Q:夏はいつも夏バテするし、うつ状態にもなります。クーラーに当たり過ぎるとよくないので、就寝時はクーラーを使いません。よく眠れませんが、そのことも夏バテに関係しているのでしょうか。
(36歳・信託銀行勤務)

 A:暑いときはクーラーを使ったほうがよいですが、冷房が効いた室内から一歩外に出ると暑さにさらされます。
 暑い屋外と冷えた室内とを頻繁に行き来すると、自律神経が乱れ、心身の不調や体力の低下につながります。クーラーの温度は28℃ぐらいにするようにしましょう。
 こまめに水分を摂取することも大事です。汗をかいたらスポーツドリンクで電解質(ミネラル)を摂るようにしたほうがよいでしょう。特に高齢者や幼児は熱中症にかかりやすいので要注意です。
 万が一、熱中症になって発熱したら、首や腋の下などを冷やして早めに病院に受診するようにしましょう。
 ところで、夏バテはエネルギーの不足によって体力が低下した状態です。アメリカで睡眠障害のある人にアンケートをとった結果、「エネルギー不足」を感じている人が非常に多かったという記事を読んだことがあります。
 睡眠障害は日中の不快感や疲労感をもたらしますから、夏バテも睡眠障害が何らかの関係をしていることは間違いないでしょう。私は、それが自分への自信のなさにつながり、ひいてはうつ病にもつながっていくのではないかと推論しています。

●横向き寝のススメ
 睡眠については、横向きに寝るよう奨めています。
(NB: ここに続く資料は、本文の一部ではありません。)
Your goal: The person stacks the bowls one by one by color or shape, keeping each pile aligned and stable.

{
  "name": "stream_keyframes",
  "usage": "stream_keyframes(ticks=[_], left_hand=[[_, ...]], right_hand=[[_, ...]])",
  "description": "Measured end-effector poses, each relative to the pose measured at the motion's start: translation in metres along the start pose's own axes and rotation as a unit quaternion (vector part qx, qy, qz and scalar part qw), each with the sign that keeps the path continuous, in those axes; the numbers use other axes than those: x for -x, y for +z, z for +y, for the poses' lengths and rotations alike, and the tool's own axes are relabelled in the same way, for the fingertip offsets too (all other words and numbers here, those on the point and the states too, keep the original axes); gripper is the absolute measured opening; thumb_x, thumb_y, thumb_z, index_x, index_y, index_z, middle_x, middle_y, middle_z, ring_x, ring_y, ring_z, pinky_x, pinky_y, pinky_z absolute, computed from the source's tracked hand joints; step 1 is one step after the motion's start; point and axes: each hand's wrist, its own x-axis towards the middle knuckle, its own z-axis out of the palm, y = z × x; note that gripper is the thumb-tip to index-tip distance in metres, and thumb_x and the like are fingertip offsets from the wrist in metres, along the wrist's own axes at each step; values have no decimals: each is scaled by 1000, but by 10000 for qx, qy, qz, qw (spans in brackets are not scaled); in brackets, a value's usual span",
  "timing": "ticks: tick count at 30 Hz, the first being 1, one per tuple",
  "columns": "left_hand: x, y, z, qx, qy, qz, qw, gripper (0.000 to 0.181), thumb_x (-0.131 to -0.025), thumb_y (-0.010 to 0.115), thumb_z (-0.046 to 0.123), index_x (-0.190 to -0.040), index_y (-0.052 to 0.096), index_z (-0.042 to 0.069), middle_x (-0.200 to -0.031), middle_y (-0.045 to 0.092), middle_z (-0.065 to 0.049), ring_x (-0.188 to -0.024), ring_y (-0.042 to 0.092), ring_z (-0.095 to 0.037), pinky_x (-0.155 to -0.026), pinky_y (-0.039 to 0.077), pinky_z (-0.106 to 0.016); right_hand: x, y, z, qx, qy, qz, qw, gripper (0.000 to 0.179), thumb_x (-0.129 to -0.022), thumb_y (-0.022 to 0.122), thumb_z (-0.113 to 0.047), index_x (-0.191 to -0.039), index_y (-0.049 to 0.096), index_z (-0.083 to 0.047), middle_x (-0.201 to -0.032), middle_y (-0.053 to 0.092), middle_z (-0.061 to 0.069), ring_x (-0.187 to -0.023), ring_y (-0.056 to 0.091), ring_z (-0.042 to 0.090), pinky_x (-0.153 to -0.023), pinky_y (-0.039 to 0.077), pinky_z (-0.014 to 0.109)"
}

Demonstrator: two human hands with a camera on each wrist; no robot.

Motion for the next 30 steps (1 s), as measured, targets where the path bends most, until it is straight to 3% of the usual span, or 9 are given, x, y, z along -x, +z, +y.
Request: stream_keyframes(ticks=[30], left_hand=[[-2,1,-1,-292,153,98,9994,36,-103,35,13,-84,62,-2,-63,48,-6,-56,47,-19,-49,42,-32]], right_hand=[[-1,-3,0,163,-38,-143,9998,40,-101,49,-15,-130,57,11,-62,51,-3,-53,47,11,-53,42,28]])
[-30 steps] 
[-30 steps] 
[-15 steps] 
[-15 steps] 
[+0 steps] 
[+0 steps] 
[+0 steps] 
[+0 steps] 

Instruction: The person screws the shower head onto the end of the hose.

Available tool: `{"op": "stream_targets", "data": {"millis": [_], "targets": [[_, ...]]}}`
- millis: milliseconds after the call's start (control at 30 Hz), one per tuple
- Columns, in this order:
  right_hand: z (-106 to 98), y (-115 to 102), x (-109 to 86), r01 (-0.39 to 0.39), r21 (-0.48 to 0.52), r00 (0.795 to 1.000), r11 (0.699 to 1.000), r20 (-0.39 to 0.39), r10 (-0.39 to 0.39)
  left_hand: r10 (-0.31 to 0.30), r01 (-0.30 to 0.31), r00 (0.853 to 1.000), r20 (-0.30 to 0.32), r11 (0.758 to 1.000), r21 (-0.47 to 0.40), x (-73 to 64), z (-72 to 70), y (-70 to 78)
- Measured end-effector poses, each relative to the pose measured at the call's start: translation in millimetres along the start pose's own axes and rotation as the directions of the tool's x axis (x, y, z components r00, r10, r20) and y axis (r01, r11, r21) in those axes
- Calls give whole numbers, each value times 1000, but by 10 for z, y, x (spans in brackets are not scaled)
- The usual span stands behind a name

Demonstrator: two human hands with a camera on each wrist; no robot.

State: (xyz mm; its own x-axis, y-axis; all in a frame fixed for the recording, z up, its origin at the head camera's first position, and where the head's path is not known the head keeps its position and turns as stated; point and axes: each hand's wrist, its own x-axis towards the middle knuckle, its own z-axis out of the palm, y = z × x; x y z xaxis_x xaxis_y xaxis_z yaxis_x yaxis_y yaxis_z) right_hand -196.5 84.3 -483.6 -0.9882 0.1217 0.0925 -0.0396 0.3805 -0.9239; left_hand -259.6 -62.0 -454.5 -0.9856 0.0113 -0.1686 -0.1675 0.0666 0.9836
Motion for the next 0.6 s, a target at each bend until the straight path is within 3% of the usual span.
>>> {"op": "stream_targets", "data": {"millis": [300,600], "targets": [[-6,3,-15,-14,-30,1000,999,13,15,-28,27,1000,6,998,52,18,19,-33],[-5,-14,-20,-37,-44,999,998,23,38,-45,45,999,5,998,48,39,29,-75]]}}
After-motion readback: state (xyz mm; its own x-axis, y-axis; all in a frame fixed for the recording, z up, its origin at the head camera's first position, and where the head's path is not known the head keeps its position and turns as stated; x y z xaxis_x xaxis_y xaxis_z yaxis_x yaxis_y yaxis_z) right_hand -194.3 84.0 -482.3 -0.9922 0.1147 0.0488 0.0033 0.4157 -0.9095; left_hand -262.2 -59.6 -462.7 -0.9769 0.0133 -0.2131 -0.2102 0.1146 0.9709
なぜなら、仰向けに寝ると舌が沈下し、いびきを引き起こす原因になり、睡眠の妨げになるからです。
 また、仰向け寝は、背中全面を敷き布団に付けているわけで、背中に熱がこもって寝汗をかき、深い眠りを妨げることになります。
 それに対し、クッションを抱いたりして横向きに寝ると、一見苦しそうに思われますが、仰向け寝に比べて楽です。背中に熱がこもらないのもメリットです。なお、クーラーは就寝時、おやすみタイマーを2時間ぐらいに設定するとよいと思います。

菅間裕氏(菅間医院院長)
富山大学医学部卒。東京女子医科大学外科勤務を経て、マグロ船の船医、離島の地域診療に長年携わった後、菅間医院を開業。地域医療、在宅医療に積極的に取り組み、病気の治療と予防に力を注ぐ。